I guess having to work every now & then isn't all that bad - kinda fun actually.
#Selecting non consecutive rows excel for mac code#
Fucking code is BOMBER and I haven't done shit like this in years. Outside of this minor output/display issue, I'm extremely proud of the work thus far. Much easier to dump into an excel sheet (which could theoretically then feed the DB) but simplicity is key as I'm sure that many people will be digging into over time making updates to the code and data validation formulas. It certainly would, however a lot of the data comes from a real time feed and it's touchy as hell importing the data from the feed direct to the db & just not worth the effort.

Wouldn't Access or even SQL be a better choice than a spreadsheet? Sounds like you're trying to make Excel behave like a database why not just migrate into a real DB? But I'm sure it'll be this type of thinking to come up with the solution.

Trying to account for the basic stupidity of human beings and make it as tight as possible. Problem is that the data is constantly changing, so the end luser would have to be hiding & unhiding (which would ultimately result in disaster). Select the rows you dont want to show, then its Alt + D, G, G. Not exactly freezing, but you could try grouping the rows in the middle that you dont want to see and then hiding them. Trying like hell to keep all this shit in one workbook as it is confusing enough as is without dealing w/ multiple books. Workaround would be to either have two tabs per customer (1 for buys, 1 for sells) or to do two totally separate workbooks - again one to track sell & the other for buys. The idea is that someone can then click on the customer tab and see a split screen and easily scroll thru the buys/sells. Anything bought or sold is tracked on one sheet - regardless of the customer - then a shitload of VBA code comes in and copies rows of all sells to a specific tab (based on values in customer column) starting at row 2, and then all buys for that customer the same sheet row 1001.

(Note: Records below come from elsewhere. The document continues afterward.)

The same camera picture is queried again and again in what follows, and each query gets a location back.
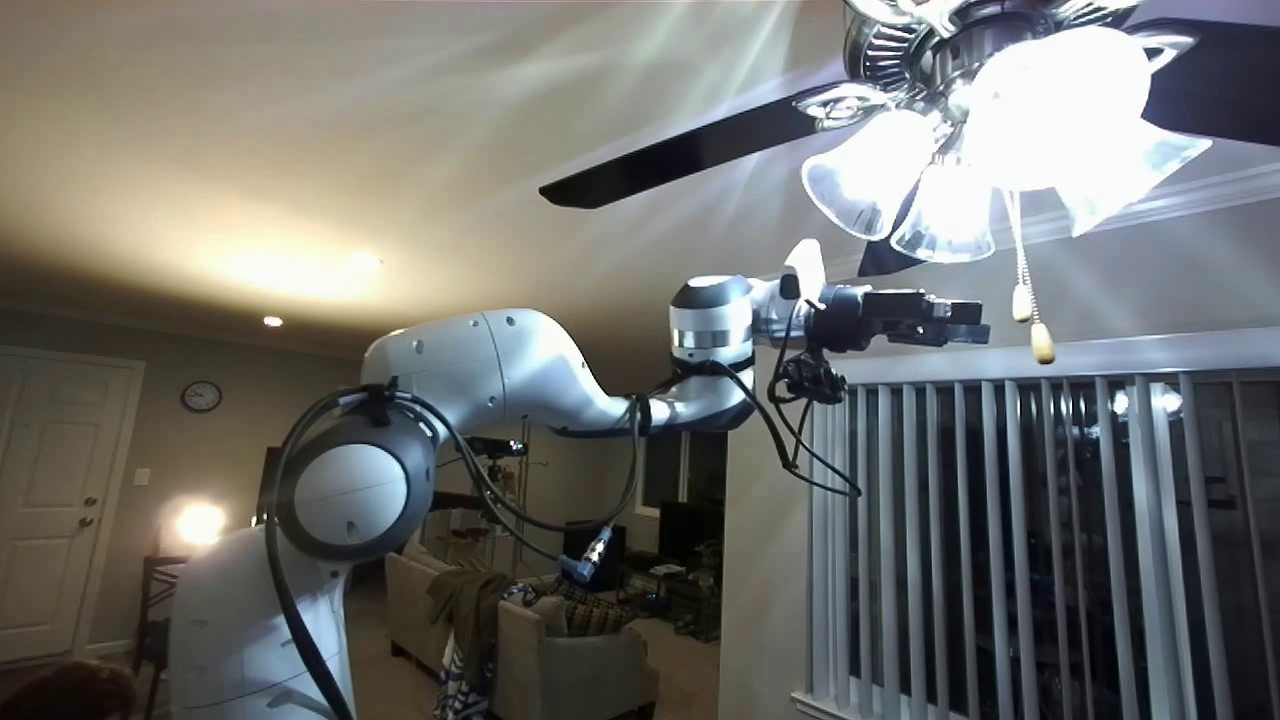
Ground white panel door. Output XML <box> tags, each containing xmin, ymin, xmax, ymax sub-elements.
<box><xmin>0</xmin><ymin>344</ymin><xmax>149</xmax><ymax>669</ymax></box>

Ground dark ceiling fan blade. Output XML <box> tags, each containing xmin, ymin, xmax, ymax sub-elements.
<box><xmin>1123</xmin><ymin>0</ymin><xmax>1280</xmax><ymax>150</ymax></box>
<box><xmin>534</xmin><ymin>59</ymin><xmax>854</xmax><ymax>212</ymax></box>
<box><xmin>854</xmin><ymin>195</ymin><xmax>934</xmax><ymax>281</ymax></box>

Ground grey blinds valance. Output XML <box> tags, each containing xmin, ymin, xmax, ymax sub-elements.
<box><xmin>830</xmin><ymin>325</ymin><xmax>1280</xmax><ymax>392</ymax></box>

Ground glowing floor lamp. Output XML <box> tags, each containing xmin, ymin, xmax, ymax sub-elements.
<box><xmin>164</xmin><ymin>493</ymin><xmax>230</xmax><ymax>560</ymax></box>

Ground brown upholstered chair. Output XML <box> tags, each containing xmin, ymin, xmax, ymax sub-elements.
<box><xmin>0</xmin><ymin>661</ymin><xmax>141</xmax><ymax>720</ymax></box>

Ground frosted glass lamp shade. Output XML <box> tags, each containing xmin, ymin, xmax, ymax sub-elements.
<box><xmin>889</xmin><ymin>156</ymin><xmax>1003</xmax><ymax>267</ymax></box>
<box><xmin>1051</xmin><ymin>117</ymin><xmax>1216</xmax><ymax>243</ymax></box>
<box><xmin>794</xmin><ymin>107</ymin><xmax>946</xmax><ymax>243</ymax></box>
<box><xmin>953</xmin><ymin>20</ymin><xmax>1158</xmax><ymax>199</ymax></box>

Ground dark lamp side stand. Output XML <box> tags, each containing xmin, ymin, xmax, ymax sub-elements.
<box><xmin>126</xmin><ymin>550</ymin><xmax>189</xmax><ymax>715</ymax></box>

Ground chrome ceiling fan housing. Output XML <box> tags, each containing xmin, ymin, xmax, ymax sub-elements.
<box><xmin>794</xmin><ymin>0</ymin><xmax>1150</xmax><ymax>133</ymax></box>

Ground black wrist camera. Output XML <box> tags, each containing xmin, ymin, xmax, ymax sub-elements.
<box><xmin>801</xmin><ymin>281</ymin><xmax>860</xmax><ymax>354</ymax></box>

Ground round wall clock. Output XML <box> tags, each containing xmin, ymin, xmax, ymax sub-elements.
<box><xmin>175</xmin><ymin>377</ymin><xmax>226</xmax><ymax>419</ymax></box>

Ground grey vertical window blinds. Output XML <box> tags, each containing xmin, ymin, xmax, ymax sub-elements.
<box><xmin>794</xmin><ymin>372</ymin><xmax>1280</xmax><ymax>720</ymax></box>

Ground beige sofa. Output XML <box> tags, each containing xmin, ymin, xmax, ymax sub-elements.
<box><xmin>381</xmin><ymin>541</ymin><xmax>506</xmax><ymax>680</ymax></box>

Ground beige armchair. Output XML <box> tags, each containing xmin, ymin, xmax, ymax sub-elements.
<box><xmin>490</xmin><ymin>588</ymin><xmax>659</xmax><ymax>720</ymax></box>

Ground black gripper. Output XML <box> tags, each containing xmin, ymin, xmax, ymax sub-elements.
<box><xmin>852</xmin><ymin>285</ymin><xmax>997</xmax><ymax>354</ymax></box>

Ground fan pull chain with fob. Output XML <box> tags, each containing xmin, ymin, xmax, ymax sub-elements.
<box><xmin>1003</xmin><ymin>189</ymin><xmax>1045</xmax><ymax>327</ymax></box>
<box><xmin>1009</xmin><ymin>235</ymin><xmax>1065</xmax><ymax>367</ymax></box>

Definitely trying to avoid opening a file multiple times as that will invariably get all kinds of fucked up at some point.īest example without going into gruesome detail would be that it's a tracking sheet for sales. As you indicated row 100 isn't too far away, but that was actually just an example - the other header row is #1000. I see where you're going, but I don't think that's going to do it (if I'm understanding you correctly).